The juxtaposition of Memorial Day and Independence Day is a key element of Israelis’ experience of their country’s anniversary, ensuring that no commemoration excludes the sacrifice of the fallen and their families, and that the elation of independence is never far removed from an awareness of its cost.
The sudden switch is seen as a difficult transition for many bereaved families.
This year’s Memorial Day had the bittersweet distinction of marking a year with the fewest deaths caused by nationalistic violence in Israel’s history, but was marred by a veteran’s self-immolation outside a Defense Ministry office.
Three Israelis — a soldier and two civilians — were killed in terrorism or defense of the country in the past year, by far the lowest annual toll in Israel’s history.
A total of 23,928 people were recognized as fallen on behalf of the state since 1873 on this year’s Memorial Day.
Over the past year, 112 names have been added to that list — 43 of them active service members and 69 who were recognized as having died of wounds sustained in wars or terror attacks. Those 112 people include those killed in accidents or who died of illness over the past year, as well as people who died years ago but have only now been officially recognized as having died of injuries related to their military service or an attack.
Ahead of Memorial Day, on Monday, IDF veteran Itzik Saidyan, 26, set himself alight in an apparent act of protest and desperation that shocked the country and drew attention to the plight of traumatized veterans.

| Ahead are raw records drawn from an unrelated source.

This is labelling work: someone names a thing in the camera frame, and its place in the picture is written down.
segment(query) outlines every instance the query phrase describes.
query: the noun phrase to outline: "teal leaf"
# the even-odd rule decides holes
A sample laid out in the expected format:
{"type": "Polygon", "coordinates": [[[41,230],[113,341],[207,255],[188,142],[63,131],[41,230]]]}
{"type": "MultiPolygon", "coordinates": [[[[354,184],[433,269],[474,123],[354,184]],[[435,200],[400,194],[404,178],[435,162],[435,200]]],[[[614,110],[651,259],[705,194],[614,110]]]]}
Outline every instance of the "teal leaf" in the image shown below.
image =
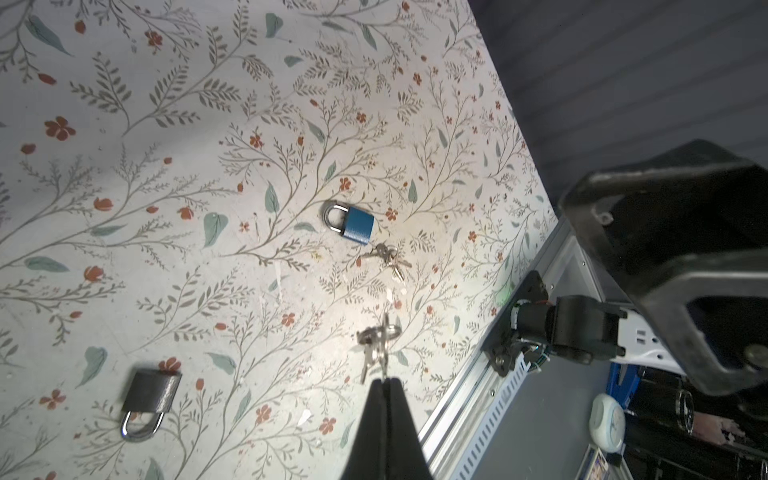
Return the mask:
{"type": "Polygon", "coordinates": [[[306,230],[308,232],[314,232],[317,233],[317,230],[315,230],[315,227],[312,226],[311,223],[308,222],[299,222],[296,225],[293,226],[294,230],[306,230]]]}
{"type": "Polygon", "coordinates": [[[85,349],[85,370],[83,370],[83,379],[78,383],[78,386],[85,385],[94,379],[106,361],[107,349],[96,348],[95,346],[89,346],[85,349]]]}
{"type": "Polygon", "coordinates": [[[29,33],[31,33],[33,37],[70,57],[72,56],[72,54],[64,50],[64,46],[61,44],[61,40],[58,39],[58,35],[56,35],[50,28],[46,27],[45,23],[43,23],[37,15],[30,15],[29,18],[27,18],[26,25],[29,33]]]}
{"type": "Polygon", "coordinates": [[[402,352],[402,350],[398,350],[395,352],[395,358],[397,358],[397,361],[400,362],[400,365],[408,366],[408,359],[406,358],[405,353],[402,352]]]}
{"type": "Polygon", "coordinates": [[[336,172],[336,161],[334,161],[331,165],[328,166],[328,170],[326,170],[326,181],[333,178],[333,174],[336,172]]]}
{"type": "Polygon", "coordinates": [[[149,468],[144,476],[144,480],[165,480],[163,469],[160,468],[154,458],[150,457],[149,459],[149,468]]]}
{"type": "Polygon", "coordinates": [[[352,420],[352,423],[350,423],[349,425],[346,426],[346,428],[344,429],[344,433],[341,434],[341,443],[339,443],[339,447],[341,447],[342,449],[344,447],[346,447],[347,442],[349,442],[349,430],[352,429],[352,425],[355,425],[355,421],[354,420],[352,420]]]}
{"type": "Polygon", "coordinates": [[[116,231],[120,230],[122,227],[125,227],[125,225],[109,225],[107,227],[94,227],[91,228],[91,235],[94,237],[106,237],[107,235],[112,235],[116,231]]]}
{"type": "Polygon", "coordinates": [[[210,212],[203,218],[203,229],[205,230],[205,245],[203,248],[210,247],[216,243],[216,239],[219,238],[221,232],[229,223],[227,216],[222,214],[215,214],[210,212]]]}
{"type": "Polygon", "coordinates": [[[273,13],[266,14],[266,37],[275,38],[275,34],[283,26],[283,19],[273,13]]]}
{"type": "Polygon", "coordinates": [[[411,187],[408,189],[408,200],[412,204],[415,204],[418,199],[419,195],[416,194],[416,184],[413,183],[413,179],[411,179],[411,187]]]}
{"type": "Polygon", "coordinates": [[[310,131],[312,132],[312,135],[314,135],[321,144],[326,143],[326,135],[323,133],[322,130],[319,129],[317,125],[315,125],[311,121],[307,121],[306,124],[310,126],[310,131]]]}
{"type": "Polygon", "coordinates": [[[438,133],[440,134],[440,143],[442,144],[443,148],[448,148],[448,140],[445,138],[445,134],[442,133],[442,130],[439,128],[437,129],[438,133]]]}
{"type": "Polygon", "coordinates": [[[349,33],[349,30],[347,30],[343,26],[339,25],[338,23],[334,23],[334,22],[332,22],[330,20],[325,20],[322,23],[322,25],[323,25],[323,27],[332,28],[332,29],[334,29],[336,31],[345,31],[345,32],[349,33]]]}
{"type": "Polygon", "coordinates": [[[376,48],[376,39],[371,35],[371,29],[368,28],[368,25],[362,24],[360,29],[362,30],[362,37],[368,42],[368,45],[372,46],[374,50],[378,50],[376,48]]]}
{"type": "Polygon", "coordinates": [[[214,361],[215,366],[222,369],[227,375],[232,375],[235,373],[235,367],[237,365],[231,357],[212,352],[206,352],[206,355],[208,355],[210,359],[214,361]]]}
{"type": "Polygon", "coordinates": [[[301,57],[294,57],[293,55],[286,55],[283,61],[286,62],[286,65],[288,65],[289,67],[293,67],[295,64],[299,63],[300,61],[304,61],[304,59],[301,57]]]}
{"type": "Polygon", "coordinates": [[[245,411],[248,410],[248,405],[250,404],[250,390],[248,390],[248,393],[245,394],[242,400],[240,400],[240,406],[237,407],[237,413],[235,414],[235,418],[232,421],[232,424],[238,423],[240,419],[243,418],[243,415],[245,415],[245,411]]]}
{"type": "Polygon", "coordinates": [[[266,195],[264,196],[264,206],[266,207],[266,211],[271,214],[276,214],[280,209],[280,202],[277,201],[277,192],[275,192],[275,187],[272,186],[272,182],[269,182],[269,184],[269,187],[266,189],[266,195]]]}
{"type": "Polygon", "coordinates": [[[29,257],[27,260],[24,260],[24,265],[30,270],[45,270],[46,272],[54,273],[69,271],[65,265],[49,257],[29,257]]]}

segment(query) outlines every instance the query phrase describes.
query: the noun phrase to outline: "floral patterned surface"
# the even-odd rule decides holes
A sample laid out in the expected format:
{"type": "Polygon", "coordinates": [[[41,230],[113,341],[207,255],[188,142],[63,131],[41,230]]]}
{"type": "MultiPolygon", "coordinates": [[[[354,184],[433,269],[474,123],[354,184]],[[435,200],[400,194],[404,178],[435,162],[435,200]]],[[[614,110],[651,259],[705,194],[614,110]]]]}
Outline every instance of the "floral patterned surface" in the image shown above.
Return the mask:
{"type": "Polygon", "coordinates": [[[421,425],[554,225],[463,0],[5,0],[0,88],[3,479],[338,478],[354,333],[421,425]],[[127,444],[138,366],[184,377],[127,444]]]}

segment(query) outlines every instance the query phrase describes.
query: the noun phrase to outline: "white round device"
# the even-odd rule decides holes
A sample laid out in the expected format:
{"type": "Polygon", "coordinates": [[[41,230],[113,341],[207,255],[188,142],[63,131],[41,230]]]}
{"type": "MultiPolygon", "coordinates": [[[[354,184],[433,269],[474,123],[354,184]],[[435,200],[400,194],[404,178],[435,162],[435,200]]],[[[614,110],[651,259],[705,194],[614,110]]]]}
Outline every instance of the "white round device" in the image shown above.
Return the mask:
{"type": "Polygon", "coordinates": [[[624,441],[624,410],[612,396],[601,393],[594,397],[589,417],[589,434],[603,452],[615,453],[624,441]]]}

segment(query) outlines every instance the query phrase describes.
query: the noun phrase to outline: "gray floor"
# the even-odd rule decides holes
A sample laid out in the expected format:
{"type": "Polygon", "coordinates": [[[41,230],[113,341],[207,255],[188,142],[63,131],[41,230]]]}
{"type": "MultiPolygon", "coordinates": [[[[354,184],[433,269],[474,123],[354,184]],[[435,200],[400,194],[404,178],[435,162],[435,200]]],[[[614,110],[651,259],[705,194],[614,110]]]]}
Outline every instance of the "gray floor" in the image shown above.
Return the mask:
{"type": "Polygon", "coordinates": [[[529,376],[473,478],[573,480],[590,442],[592,399],[605,391],[610,366],[553,358],[529,376]]]}

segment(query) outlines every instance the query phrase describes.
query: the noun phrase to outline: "black metal bracket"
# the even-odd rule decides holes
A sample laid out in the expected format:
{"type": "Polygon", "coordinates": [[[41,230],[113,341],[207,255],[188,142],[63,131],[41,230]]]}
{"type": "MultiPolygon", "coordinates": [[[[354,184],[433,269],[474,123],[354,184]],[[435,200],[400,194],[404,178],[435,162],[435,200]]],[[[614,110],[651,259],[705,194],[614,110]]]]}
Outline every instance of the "black metal bracket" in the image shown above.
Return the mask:
{"type": "Polygon", "coordinates": [[[515,304],[520,300],[531,303],[549,300],[547,287],[536,270],[531,270],[520,282],[502,311],[496,316],[488,335],[483,340],[481,350],[491,362],[491,367],[500,376],[507,376],[513,369],[515,360],[520,354],[523,342],[519,342],[518,333],[512,329],[511,313],[515,304]]]}

He arrived at the Rehabilitation Department’s offices in Petah Tikva with a bottle full of a flammable liquid, doused himself with it, and then set himself on fire in the entryway, the Defense Ministry said.
Saidyan remains in critical condition. The IDF Veteran’s Association said that Saidyan was frustrated over his treatment by authorities. He was recognized by the Defense Ministry as having 25 percent disability from his post-traumatic stress disorder, but had requested 50% recognition. The ministry had refused, saying at least a portion of his condition was due to childhood trauma, not his military service.
Saidyan served in the Golani infantry brigade during 2014’s Operation Protective Edge. He participated in the Battle of Shuja’iyya, a neighborhood in Gaza City that saw some of the fiercest clashes in the conflict.
Defense Minister Benny Gantz and Defense Ministry Director-General Amir Eshel ordered an investigation of the incident in order to determine what prompted Saidyan’s actions and what steps the ministry can take immediately, the ministry said.
Saidyan’s plight sparked protests, calls for reform and was a top story on news coverage throughout the holiday. Netanyahu, Rivlin, Gantz and IDF Chief of Staff Aviv Kohavi expressed their grief over the incident.